Bulgaria, North Macedonia Observe 150th Birth Anniversary of Gotse Delchev
Sofia, February 4 (BTA) – Bulgarian Foreign Minister Teodora Genchovska is leading is an official delegation that will be visiting Skopje Friday for a joint commemoration of the 150th birth anniversary of freedom fighter Gotse Delchev.
On the delegation are also Deputy Minister Velislava Petrova and the chair of the parliamentary media committee, Toshko Yordanov. They will pay floral tributes at the grave of Gotse Delchev in Skopje.
North MacedoniaТs government will be represented by Culture Minister Bisera Kostadinova and Deputy Foreign Minister Fatmire Isaki.
Later in the day the Bulgarian officials will attend the official opening of a BTA press club in the capital of North Macedonia.
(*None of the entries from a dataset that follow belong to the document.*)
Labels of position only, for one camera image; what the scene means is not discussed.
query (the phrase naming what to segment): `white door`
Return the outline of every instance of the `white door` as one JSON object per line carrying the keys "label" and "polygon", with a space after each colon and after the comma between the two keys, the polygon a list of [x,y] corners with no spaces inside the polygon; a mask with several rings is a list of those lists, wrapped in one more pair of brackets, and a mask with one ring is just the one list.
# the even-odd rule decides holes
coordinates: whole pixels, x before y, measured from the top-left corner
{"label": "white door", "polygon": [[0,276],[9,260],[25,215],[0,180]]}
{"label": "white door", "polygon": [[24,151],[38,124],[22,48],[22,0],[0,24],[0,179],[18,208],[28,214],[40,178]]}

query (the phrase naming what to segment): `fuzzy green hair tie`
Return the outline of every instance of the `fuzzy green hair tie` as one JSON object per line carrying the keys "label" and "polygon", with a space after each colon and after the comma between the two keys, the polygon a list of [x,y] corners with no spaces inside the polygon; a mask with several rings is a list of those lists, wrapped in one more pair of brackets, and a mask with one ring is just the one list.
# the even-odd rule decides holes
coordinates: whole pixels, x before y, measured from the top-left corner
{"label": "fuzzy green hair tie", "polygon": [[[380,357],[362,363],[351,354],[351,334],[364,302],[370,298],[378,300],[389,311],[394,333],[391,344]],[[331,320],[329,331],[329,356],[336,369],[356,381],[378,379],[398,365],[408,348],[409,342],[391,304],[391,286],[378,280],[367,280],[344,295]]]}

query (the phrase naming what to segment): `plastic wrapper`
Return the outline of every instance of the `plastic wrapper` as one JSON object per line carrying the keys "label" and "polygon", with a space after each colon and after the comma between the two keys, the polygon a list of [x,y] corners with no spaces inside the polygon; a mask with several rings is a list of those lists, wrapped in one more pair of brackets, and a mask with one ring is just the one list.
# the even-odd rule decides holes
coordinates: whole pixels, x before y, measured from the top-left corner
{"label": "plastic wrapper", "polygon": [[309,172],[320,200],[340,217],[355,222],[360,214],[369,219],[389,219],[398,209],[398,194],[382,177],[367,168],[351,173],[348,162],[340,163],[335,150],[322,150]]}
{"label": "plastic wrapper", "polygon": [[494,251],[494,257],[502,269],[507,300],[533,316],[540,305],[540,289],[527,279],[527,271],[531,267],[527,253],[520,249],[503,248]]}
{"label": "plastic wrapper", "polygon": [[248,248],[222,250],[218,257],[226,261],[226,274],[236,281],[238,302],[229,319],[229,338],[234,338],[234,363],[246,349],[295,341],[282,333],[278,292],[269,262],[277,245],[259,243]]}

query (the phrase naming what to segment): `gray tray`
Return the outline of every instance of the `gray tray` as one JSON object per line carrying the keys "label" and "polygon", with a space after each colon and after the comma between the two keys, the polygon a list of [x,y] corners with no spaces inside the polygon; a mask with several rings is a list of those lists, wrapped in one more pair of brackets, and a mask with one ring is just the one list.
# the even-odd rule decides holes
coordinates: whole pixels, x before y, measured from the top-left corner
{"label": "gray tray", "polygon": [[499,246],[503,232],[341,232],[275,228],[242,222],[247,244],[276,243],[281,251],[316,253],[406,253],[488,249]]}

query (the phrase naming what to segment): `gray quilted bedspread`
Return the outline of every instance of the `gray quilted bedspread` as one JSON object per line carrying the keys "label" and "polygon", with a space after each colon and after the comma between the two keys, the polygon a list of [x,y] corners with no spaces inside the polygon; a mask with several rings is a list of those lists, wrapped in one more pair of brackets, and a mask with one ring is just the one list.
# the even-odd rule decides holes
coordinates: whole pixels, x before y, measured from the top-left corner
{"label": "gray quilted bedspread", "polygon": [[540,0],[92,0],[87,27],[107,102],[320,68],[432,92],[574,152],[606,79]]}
In Sofia, the power-sharing There Is Such a People (TISP) and the formerly ruling GERB-UDF issued declarations on Gotse Delchev's anniversary. TISP said that Gotse Delchev is "both countries' hero" and there should be no questioning it, and call for thinking "wha unites us rather than how many things divide us". TISP also said that they support fully the approach and effort of the government to achieve new dynamics in relations with Skopje. "We are convinced that active cooperation in the economy, culture, sport and purely interpersonal relations are to the benefit of the two countries," the declaration says. "TISP does not question the right of North Macedonia to identify itself as it chooses but we do not support the determined distortion of history," the declaration goes on to say, calling also for implementation of the Goodneighbourliness Treaty that the two countries signed in 2017.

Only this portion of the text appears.